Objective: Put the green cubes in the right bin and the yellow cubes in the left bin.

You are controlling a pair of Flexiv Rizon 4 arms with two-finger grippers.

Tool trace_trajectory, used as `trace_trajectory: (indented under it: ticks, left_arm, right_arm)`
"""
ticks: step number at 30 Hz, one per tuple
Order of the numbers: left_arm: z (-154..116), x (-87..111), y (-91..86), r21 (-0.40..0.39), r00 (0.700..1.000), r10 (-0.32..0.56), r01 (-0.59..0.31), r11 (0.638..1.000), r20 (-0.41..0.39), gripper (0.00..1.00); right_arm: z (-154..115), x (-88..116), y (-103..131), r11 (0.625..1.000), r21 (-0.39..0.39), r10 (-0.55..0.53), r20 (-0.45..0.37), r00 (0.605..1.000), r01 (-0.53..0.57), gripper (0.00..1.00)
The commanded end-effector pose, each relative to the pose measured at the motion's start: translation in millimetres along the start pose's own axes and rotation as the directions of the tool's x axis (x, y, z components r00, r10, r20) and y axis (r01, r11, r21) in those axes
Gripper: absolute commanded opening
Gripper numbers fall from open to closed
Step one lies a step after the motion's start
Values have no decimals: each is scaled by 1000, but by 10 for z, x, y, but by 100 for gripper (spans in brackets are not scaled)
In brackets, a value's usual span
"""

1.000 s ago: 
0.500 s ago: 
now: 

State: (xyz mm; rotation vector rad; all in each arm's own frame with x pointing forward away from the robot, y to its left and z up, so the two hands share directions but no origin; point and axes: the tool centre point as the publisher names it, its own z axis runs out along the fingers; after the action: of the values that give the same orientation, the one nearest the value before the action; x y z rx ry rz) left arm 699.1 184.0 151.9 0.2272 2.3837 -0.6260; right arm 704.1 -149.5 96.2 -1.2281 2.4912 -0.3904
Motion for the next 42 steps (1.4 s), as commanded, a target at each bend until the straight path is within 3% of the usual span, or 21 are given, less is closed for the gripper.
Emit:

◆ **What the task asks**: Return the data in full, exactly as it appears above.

◆ **Task solution**:
Objective: Put the green cubes in the right bin and the yellow cubes in the left bin.

You are controlling a pair of Flexiv Rizon 4 arms with two-finger grippers.

Tool trace_trajectory, used as `trace_trajectory: (indented under it: ticks, left_arm, right_arm)`
"""
ticks: step number at 30 Hz, one per tuple
Order of the numbers: left_arm: z (-154..116), x (-87..111), y (-91..86), r21 (-0.40..0.39), r00 (0.700..1.000), r10 (-0.32..0.56), r01 (-0.59..0.31), r11 (0.638..1.000), r20 (-0.41..0.39), gripper (0.00..1.00); right_arm: z (-154..115), x (-88..116), y (-103..131), r11 (0.625..1.000), r21 (-0.39..0.39), r10 (-0.55..0.53), r20 (-0.45..0.37), r00 (0.605..1.000), r01 (-0.53..0.57), gripper (0.00..1.00)
The commanded end-effector pose, each relative to the pose measured at the motion's start: translation in millimetres along the start pose's own axes and rotation as the directions of the tool's x axis (x, y, z components r00, r10, r20) and y axis (r01, r11, r21) in those axes
Gripper: absolute commanded opening
Gripper numbers fall from open to closed
Step one lies a step after the motion's start
Values have no decimals: each is scaled by 1000, but by 10 for z, x, y, but by 100 for gripper (spans in brackets are not scaled)
In brackets, a value's usual span
"""

1.000 s ago: 
0.500 s ago: 
now: 

State: (xyz mm; rotation vector rad; all in each arm's own frame with x pointing forward away from the robot, y to its left and z up, so the two hands share directions but no origin; point and axes: the tool centre point as the publisher names it, its own z axis runs out along the fingers; after the action: of the values that give the same orientation, the one nearest the value before the action; x y z rx ry rz) left arm 699.1 184.0 151.9 0.2272 2.3837 -0.6260; right arm 704.1 -149.5 96.2 -1.2281 2.4912 -0.3904
Motion for the next 42 steps (1.4 s), as commanded, a target at each bend until the straight path is within 3% of the usual span, or 21 are given, less is closed for the gripper.
Emit:

Here the exercise is finished.